__INSTRUCTIONS FOR THE TASK__
In your copy, leave out the pictures and reproduce the listing below exactly.

__COLLECTED MATERIAL__
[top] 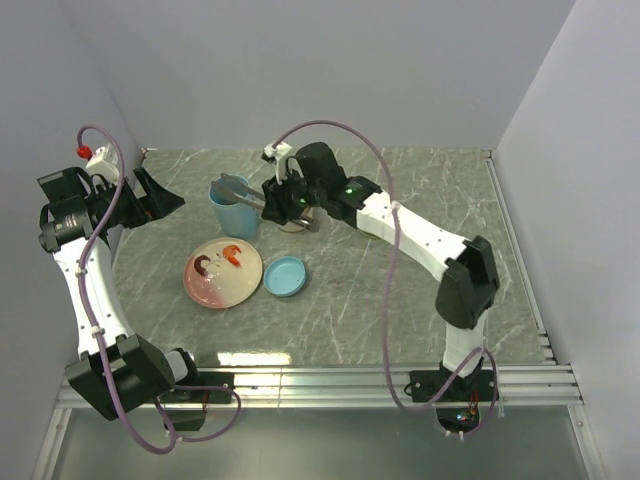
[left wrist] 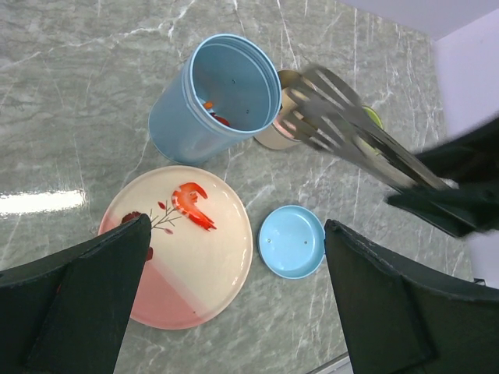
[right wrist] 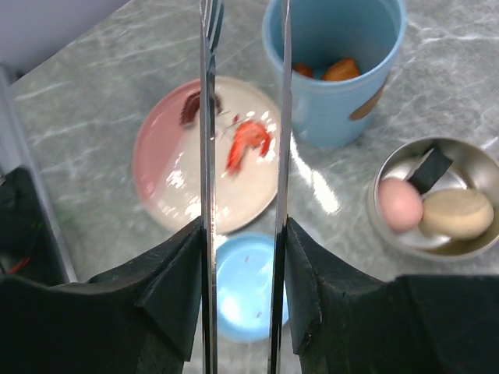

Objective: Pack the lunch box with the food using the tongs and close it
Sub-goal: Place the food into the lunch box, then pick up the food using the clamp

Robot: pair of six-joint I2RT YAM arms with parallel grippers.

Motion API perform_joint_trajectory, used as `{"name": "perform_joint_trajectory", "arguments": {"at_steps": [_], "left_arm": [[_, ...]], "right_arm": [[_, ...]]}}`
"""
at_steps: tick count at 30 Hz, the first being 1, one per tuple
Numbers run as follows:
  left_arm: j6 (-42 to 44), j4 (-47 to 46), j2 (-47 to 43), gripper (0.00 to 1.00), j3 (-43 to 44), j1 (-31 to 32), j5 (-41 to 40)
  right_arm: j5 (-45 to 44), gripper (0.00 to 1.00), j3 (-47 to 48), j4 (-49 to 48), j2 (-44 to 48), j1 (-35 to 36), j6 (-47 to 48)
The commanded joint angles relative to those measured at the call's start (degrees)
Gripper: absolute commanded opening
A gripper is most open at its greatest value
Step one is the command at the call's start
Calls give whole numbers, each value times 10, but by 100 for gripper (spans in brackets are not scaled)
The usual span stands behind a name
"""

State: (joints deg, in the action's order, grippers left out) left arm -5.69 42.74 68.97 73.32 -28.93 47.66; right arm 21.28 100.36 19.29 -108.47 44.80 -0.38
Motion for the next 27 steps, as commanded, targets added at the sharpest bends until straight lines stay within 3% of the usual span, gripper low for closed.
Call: {"name": "perform_joint_trajectory", "arguments": {"at_steps": [1, 7, 18, 27], "left_arm": [[-5, 0, -23, 100, 23, -3, 3], [-17, -10, -31, 100, 14, -3, 6], [-13, -8, -23, 99, 11, -3, 2], [-13, -16, -9, 99, 4, -3, 6]], "right_arm": [[12, 48, -16, 61, 91, 29, 29], [-39, 47, -59, 118, 92, 82, 38], [-78, 44, -129, 75, 34, 88, 14], [-76, 49, -128, 58, -12, 87, 11]]}}
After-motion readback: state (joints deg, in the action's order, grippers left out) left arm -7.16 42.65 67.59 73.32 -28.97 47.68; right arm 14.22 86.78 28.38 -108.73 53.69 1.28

__SOLUTION TO THE EXERCISE__
[top] 
[left wrist] 
[right wrist] 

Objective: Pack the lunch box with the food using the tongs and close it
Sub-goal: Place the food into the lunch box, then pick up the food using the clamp

Robot: pair of six-joint I2RT YAM arms with parallel grippers.

Motion API perform_joint_trajectory, used as `{"name": "perform_joint_trajectory", "arguments": {"at_steps": [_], "left_arm": [[_, ...]], "right_arm": [[_, ...]]}}`
"""
at_steps: tick count at 30 Hz, the first being 1, one per tuple
Numbers run as follows:
  left_arm: j6 (-42 to 44), j4 (-47 to 46), j2 (-47 to 43), gripper (0.00 to 1.00), j3 (-43 to 44), j1 (-31 to 32), j5 (-41 to 40)
  right_arm: j5 (-45 to 44), gripper (0.00 to 1.00), j3 (-47 to 48), j4 (-49 to 48), j2 (-44 to 48), j1 (-35 to 36), j6 (-47 to 48)
The commanded joint angles relative to those measured at the call's start (degrees)
Gripper: absolute commanded opening
A gripper is most open at its greatest value
Step one is the command at the call's start
Calls give whole numbers, each value times 10, but by 100 for gripper (spans in brackets are not scaled)
The usual span stands behind a name
"""

State: (joints deg, in the action's order, grippers left out) left arm -5.69 42.74 68.97 73.32 -28.93 47.66; right arm 21.28 100.36 19.29 -108.47 44.80 -0.38
Motion for the next 27 steps, as commanded, targets added at the sharpest bends until straight lines stay within 3% of the usual span, gripper low for closed.
Call: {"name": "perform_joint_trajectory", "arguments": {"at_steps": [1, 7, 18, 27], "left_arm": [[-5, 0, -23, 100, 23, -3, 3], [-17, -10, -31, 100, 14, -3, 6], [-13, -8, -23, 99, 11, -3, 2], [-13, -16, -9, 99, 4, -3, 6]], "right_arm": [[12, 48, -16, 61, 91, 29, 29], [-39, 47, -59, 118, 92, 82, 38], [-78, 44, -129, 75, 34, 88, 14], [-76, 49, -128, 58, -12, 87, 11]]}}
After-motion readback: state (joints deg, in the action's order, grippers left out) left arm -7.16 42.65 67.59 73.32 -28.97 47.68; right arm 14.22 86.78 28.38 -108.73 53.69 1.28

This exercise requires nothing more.